I'm kinda annoyed at #lemmyworld tbh. More often than not I get random errors when I want to check it out. I think I'll just move to lemm.ee. I wish we could just move our accounts like on Mastodon. It's a hassle resubscribing to everything. #lemmy
@sklc There are some account migration tools, however they require to enter you credentials, so you'd need to decide if you trust them or maybe review the code yourself.
https://github.com/CMahaff/lasim
https://github.com/wescode/lemmy_migrate
If you’re concerned about username & password being shared, you should certainly avoid both #Fosstodon & #LemmyWorld. They are both centralized in #Cloudflare so your acct creds are exposed to Cloudflare Inc. every time you login, along with all your traffic.
@kev see, this is one of the reasons I enjoy your content. You’re an admin of one of the biggest indie social networks, but it doesn’t inflate you with hot air. Cool and factual, you know what you say and when to say it. 🙂
@kev I’ve detected a bit of intellectual dishonesty here. #Fosstodon used the standard default #Cloudflare configs as early as March & for months thereafter, certainly at least as late as May 29th confirmed by someone’s complaint specifically about the block screen.The timeline shows complaints about CF are littered around before & after that point.
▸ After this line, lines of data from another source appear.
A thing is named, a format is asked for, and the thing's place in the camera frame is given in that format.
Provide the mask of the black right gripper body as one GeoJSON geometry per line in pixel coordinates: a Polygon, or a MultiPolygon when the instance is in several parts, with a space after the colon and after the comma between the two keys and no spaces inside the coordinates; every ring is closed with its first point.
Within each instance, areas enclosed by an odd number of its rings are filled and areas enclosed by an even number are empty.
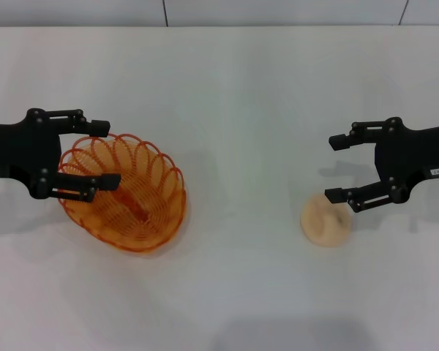
{"type": "Polygon", "coordinates": [[[401,118],[386,120],[375,145],[375,166],[391,201],[407,202],[417,184],[439,178],[439,127],[414,130],[401,118]]]}

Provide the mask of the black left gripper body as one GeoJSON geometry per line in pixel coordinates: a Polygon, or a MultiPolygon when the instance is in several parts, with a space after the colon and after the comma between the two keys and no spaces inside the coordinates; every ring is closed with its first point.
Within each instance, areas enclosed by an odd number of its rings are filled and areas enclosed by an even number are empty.
{"type": "Polygon", "coordinates": [[[32,108],[0,124],[0,178],[21,182],[34,199],[51,196],[61,157],[60,135],[75,131],[76,111],[32,108]]]}
If you expand some of the threads in that timeline, it’s clear the default CF configs persisted despite Fosstodon staff being told that the default configs were resulting in users being forced to run non-free software & that the configs needed to change. That change never happened because I know I saw the block screen whenever I tried to directly visit fosstodon.
Fosstodon finally made a recent move from CF proxy to CF NS. I am not checking every day to see what fosstodon does next.
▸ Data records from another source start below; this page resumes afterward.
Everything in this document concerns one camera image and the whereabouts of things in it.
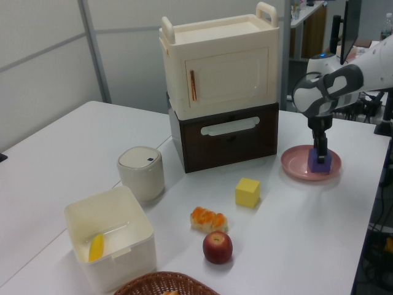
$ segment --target cabinet handle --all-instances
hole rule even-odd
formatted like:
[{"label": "cabinet handle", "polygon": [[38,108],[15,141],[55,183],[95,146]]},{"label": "cabinet handle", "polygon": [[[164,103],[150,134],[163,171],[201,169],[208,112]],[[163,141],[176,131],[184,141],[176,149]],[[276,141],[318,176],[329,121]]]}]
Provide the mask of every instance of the cabinet handle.
[{"label": "cabinet handle", "polygon": [[252,117],[247,119],[241,119],[237,121],[231,121],[221,123],[217,125],[205,126],[201,129],[202,135],[217,136],[247,129],[252,129],[258,125],[259,117]]},{"label": "cabinet handle", "polygon": [[192,91],[192,100],[196,101],[197,99],[197,90],[195,88],[195,76],[194,76],[194,70],[190,70],[190,77],[191,77],[191,91]]}]

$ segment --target drawer handle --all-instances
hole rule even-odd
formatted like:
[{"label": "drawer handle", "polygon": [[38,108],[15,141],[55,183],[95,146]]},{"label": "drawer handle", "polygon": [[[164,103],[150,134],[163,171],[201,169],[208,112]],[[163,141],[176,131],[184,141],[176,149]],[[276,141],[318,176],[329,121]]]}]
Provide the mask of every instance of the drawer handle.
[{"label": "drawer handle", "polygon": [[227,134],[231,132],[237,132],[241,130],[247,130],[254,128],[259,123],[258,117],[252,117],[248,119],[241,119],[237,121],[231,121],[227,123],[206,126],[201,129],[202,135],[217,136]]}]

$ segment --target white storage box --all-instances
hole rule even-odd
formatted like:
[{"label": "white storage box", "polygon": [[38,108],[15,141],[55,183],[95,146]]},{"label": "white storage box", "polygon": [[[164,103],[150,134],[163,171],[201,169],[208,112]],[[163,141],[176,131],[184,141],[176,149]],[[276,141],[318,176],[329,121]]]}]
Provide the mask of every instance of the white storage box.
[{"label": "white storage box", "polygon": [[163,17],[166,85],[179,120],[277,102],[278,34],[276,9],[263,2],[256,15],[179,26]]},{"label": "white storage box", "polygon": [[[111,291],[156,267],[153,227],[129,188],[72,203],[64,215],[77,260],[94,290]],[[88,262],[98,234],[104,234],[103,256]]]}]

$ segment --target white table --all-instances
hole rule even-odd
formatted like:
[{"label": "white table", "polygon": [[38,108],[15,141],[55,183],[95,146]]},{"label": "white table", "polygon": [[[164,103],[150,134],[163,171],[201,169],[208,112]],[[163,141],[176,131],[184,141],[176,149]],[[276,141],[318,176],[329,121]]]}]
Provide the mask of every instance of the white table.
[{"label": "white table", "polygon": [[[389,142],[373,129],[333,120],[327,137],[342,170],[315,183],[286,175],[280,163],[286,149],[312,143],[301,114],[280,111],[277,155],[189,174],[166,140],[159,147],[166,191],[144,205],[155,229],[157,270],[183,272],[221,294],[349,294]],[[241,177],[261,182],[263,200],[255,209],[235,205]],[[64,202],[73,200],[68,196]],[[189,225],[196,206],[228,217],[234,247],[228,264],[204,259],[204,234]],[[59,234],[0,294],[94,294],[67,231]]]},{"label": "white table", "polygon": [[300,10],[297,20],[291,20],[290,28],[295,29],[294,60],[299,60],[302,57],[303,22],[325,2],[326,1],[315,1],[314,6],[306,6],[304,9]]},{"label": "white table", "polygon": [[167,115],[89,102],[4,154],[0,163],[0,286],[66,228],[66,205],[119,182],[133,146],[157,148]]}]

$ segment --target red apple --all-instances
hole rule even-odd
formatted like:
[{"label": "red apple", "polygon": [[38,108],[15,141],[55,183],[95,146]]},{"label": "red apple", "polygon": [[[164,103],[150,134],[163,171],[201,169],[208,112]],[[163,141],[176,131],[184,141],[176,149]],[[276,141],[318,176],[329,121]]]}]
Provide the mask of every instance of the red apple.
[{"label": "red apple", "polygon": [[211,232],[203,240],[203,254],[211,263],[226,263],[232,257],[232,249],[231,238],[225,232]]}]
Under the current config, you can spontaneously switch on the CF reverse proxy at any moment with immediate effect without even telling users all their traffic will be seen by Cloudflare (including passwords). It’s in fact the only way that the reverse proxy can work. If you don’t use the MitM certs, CF cannot process the requests for you during an attack.
So the compromise is still in place. The only difference is that now it’s spontaneous instead of continuously ongoing. And most likely you’ve probably not fixed the CF configs, so when you flip that switch users will get a captcha that pushes #nonfreesoftware. The goal should be to get off CF entirely including nameservers.
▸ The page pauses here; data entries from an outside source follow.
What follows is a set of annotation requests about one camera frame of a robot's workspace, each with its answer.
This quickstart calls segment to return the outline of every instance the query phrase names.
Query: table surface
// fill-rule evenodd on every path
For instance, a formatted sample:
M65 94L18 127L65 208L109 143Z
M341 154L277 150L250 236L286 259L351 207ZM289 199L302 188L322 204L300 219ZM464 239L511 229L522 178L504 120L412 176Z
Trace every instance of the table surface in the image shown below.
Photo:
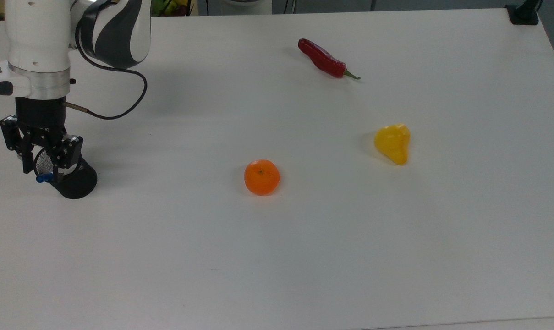
M7 41L0 23L0 61ZM361 81L297 49L307 38ZM141 90L71 54L68 100ZM153 19L130 115L69 111L66 200L0 133L0 330L352 330L554 317L554 52L505 9ZM0 119L15 113L0 97ZM393 165L374 132L411 130ZM271 159L266 197L243 169Z

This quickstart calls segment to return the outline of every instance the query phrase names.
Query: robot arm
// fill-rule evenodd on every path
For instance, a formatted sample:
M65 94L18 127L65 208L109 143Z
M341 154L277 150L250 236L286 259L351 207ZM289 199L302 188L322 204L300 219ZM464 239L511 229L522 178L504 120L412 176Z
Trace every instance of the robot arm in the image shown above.
M16 97L16 115L0 126L24 173L34 170L67 198L93 190L97 175L82 158L83 138L65 130L69 51L78 39L82 55L117 69L138 64L150 47L150 9L151 0L6 0L10 50L0 63L0 95Z
M151 45L150 1L71 0L71 46L80 33L85 54L127 69L147 57Z

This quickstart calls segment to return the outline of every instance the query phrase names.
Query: black cable
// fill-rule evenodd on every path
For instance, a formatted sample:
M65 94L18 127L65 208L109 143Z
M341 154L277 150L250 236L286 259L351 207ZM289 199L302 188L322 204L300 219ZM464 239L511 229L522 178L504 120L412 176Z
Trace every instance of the black cable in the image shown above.
M140 78L143 79L143 82L144 82L144 88L143 88L143 92L142 94L140 94L140 97L138 98L138 100L136 100L136 102L134 102L134 104L126 111L124 111L124 113L120 114L120 115L114 115L112 117L107 117L105 115L98 115L97 113L94 113L92 111L89 111L88 110L88 114L96 117L96 118L99 118L99 119L104 119L105 121L112 121L113 119L118 119L120 117L124 117L126 115L128 115L128 113L130 113L130 111L134 110L134 108L136 108L136 106L138 106L138 103L140 103L143 98L144 98L144 95L147 93L147 78L145 76L143 76L142 73L140 72L137 72L137 71L132 71L132 70L128 70L128 69L118 69L117 67L109 67L109 66L104 66L104 65L100 65L98 63L95 63L94 61L92 61L91 59L88 58L88 55L86 55L84 52L83 52L83 48L79 42L79 31L80 31L80 27L81 27L81 24L78 23L77 24L77 27L75 28L75 44L77 45L77 50L79 50L79 53L82 55L82 57L88 61L91 65L93 65L94 67L98 67L99 69L103 69L103 70L107 70L107 71L115 71L115 72L125 72L125 73L132 73L133 75L137 75L139 76Z
M166 10L167 8L169 8L169 5L170 5L170 2L171 2L171 1L172 1L172 0L169 0L169 1L167 2L167 4L165 5L165 7L163 8L163 10L161 10L161 12L159 13L159 17L161 17L161 16L163 15L163 13L165 12L165 10Z

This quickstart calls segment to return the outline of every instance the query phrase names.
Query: yellow pepper
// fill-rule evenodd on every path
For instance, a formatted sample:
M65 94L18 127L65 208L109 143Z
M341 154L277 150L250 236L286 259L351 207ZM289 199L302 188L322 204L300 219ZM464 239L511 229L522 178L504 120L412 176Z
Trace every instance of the yellow pepper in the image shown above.
M405 124L394 124L382 127L375 134L375 147L397 165L407 162L409 129Z

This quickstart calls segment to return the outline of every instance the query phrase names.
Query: orange
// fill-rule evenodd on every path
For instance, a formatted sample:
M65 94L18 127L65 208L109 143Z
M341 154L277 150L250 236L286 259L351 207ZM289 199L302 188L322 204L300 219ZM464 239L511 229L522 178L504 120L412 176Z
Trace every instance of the orange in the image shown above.
M280 179L279 170L270 160L253 161L244 170L246 188L260 196L270 194L277 187Z
The thing is, that you dont need to use their certificates in order to be MiTM'ed.
The only thing that is needed is any certificate with a private key uploaded to their platform.
Unless you do pure TCP tunneling, but CF does not support that (I think)
What do you mean by MiTM in this context?
If Alice connects to hogehoge.net and hogehoge.net uses Cloudflare for DDoS protection, how would Mallory eavesdrop or tamper with Alice’s connection?